▶ [GOAL OF THE EXERCISE] Work through the data and report how many lines include the string "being", giving the number alone.

════

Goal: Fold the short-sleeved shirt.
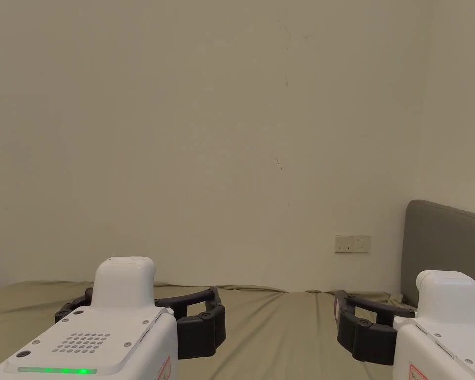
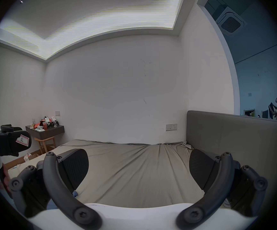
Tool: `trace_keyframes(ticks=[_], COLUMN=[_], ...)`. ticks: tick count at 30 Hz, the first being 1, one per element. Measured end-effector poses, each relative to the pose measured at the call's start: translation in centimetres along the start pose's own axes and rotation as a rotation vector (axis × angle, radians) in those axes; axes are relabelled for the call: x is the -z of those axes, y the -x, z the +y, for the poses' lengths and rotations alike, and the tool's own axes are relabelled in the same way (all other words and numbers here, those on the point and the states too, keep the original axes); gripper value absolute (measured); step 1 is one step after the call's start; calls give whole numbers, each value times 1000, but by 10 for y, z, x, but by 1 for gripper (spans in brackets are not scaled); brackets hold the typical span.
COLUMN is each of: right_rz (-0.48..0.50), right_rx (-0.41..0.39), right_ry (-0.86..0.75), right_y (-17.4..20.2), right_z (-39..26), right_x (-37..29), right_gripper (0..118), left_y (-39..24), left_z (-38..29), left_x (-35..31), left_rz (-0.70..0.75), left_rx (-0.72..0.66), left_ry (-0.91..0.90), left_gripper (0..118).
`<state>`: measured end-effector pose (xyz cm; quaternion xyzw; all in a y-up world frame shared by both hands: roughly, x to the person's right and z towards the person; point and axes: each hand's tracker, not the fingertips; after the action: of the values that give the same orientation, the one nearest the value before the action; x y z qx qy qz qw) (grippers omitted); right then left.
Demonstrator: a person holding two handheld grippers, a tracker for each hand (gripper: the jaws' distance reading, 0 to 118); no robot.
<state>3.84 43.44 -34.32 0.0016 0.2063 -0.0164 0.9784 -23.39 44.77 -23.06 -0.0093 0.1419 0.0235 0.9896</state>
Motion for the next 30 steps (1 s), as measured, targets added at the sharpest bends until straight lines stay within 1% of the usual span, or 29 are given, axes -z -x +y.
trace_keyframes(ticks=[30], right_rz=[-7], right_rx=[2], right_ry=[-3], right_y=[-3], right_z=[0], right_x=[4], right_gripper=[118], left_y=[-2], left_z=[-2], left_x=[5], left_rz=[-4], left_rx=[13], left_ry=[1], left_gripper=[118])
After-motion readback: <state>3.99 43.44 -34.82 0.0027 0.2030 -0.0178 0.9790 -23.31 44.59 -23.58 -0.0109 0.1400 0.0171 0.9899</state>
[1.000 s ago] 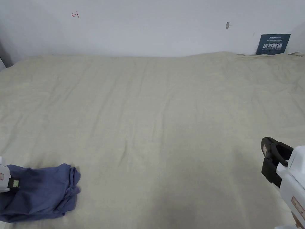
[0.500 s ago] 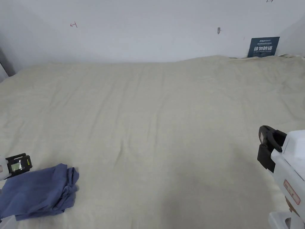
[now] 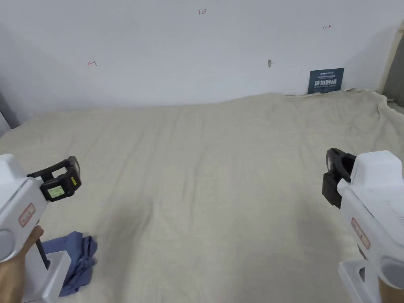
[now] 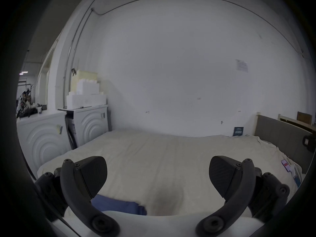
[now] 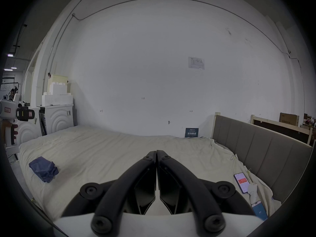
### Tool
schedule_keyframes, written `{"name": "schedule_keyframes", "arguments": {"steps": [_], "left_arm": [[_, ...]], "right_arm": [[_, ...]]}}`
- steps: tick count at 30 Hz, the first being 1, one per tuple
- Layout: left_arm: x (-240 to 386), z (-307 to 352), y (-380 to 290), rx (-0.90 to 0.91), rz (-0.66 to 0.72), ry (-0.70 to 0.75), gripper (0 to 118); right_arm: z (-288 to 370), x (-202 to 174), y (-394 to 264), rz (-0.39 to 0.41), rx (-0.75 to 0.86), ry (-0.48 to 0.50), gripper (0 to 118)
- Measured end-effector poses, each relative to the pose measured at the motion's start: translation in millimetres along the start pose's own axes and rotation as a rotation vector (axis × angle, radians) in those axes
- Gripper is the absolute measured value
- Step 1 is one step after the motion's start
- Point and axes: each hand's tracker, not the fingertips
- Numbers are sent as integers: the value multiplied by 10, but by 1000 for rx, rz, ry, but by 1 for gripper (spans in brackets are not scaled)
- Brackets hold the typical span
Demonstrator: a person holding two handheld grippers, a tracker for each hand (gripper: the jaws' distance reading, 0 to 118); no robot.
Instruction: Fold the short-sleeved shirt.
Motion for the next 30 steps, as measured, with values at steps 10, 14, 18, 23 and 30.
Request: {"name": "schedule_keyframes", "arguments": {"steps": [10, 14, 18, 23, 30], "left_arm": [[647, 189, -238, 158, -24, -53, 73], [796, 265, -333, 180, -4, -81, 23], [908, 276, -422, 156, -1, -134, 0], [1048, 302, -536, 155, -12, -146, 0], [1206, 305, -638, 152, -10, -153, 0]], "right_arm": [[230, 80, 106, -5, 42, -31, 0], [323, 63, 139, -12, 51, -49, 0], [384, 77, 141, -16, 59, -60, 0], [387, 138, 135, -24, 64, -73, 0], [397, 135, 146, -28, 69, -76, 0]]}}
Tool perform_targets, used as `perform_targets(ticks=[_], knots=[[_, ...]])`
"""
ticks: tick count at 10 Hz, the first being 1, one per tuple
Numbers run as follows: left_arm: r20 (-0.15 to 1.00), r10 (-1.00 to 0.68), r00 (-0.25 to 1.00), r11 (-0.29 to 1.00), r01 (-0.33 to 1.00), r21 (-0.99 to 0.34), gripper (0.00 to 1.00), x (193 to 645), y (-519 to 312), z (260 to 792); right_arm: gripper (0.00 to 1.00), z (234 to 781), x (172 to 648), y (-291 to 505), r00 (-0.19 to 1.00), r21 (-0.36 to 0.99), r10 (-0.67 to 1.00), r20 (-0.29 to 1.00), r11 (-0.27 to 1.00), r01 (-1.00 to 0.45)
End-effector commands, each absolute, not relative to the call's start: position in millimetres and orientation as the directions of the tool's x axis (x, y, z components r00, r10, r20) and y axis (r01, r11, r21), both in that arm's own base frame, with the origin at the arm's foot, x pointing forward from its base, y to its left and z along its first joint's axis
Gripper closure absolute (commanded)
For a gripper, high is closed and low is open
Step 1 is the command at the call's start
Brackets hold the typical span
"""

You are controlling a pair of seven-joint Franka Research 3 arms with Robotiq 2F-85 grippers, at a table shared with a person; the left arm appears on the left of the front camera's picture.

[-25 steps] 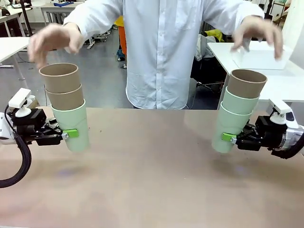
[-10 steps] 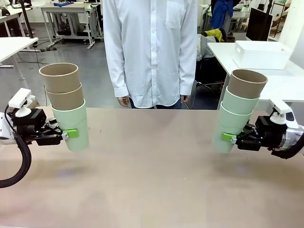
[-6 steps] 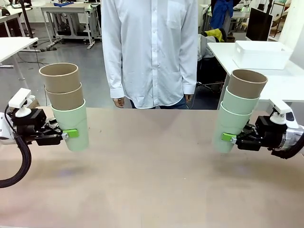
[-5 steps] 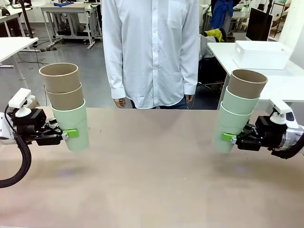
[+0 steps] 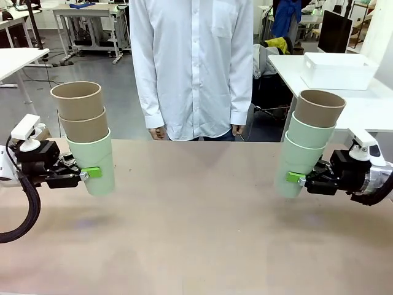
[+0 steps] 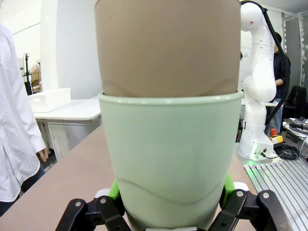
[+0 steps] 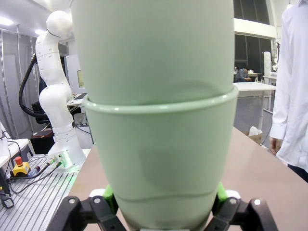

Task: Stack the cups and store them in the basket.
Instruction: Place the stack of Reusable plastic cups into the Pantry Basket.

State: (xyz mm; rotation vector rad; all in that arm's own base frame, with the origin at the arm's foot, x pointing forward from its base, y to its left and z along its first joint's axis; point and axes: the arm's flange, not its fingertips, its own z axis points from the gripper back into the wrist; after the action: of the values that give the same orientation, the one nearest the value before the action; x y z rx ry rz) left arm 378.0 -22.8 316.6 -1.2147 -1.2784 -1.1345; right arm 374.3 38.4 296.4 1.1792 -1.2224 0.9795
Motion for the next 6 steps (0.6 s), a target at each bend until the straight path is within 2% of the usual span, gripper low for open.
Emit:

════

▶ [WORKED SOLUTION] 3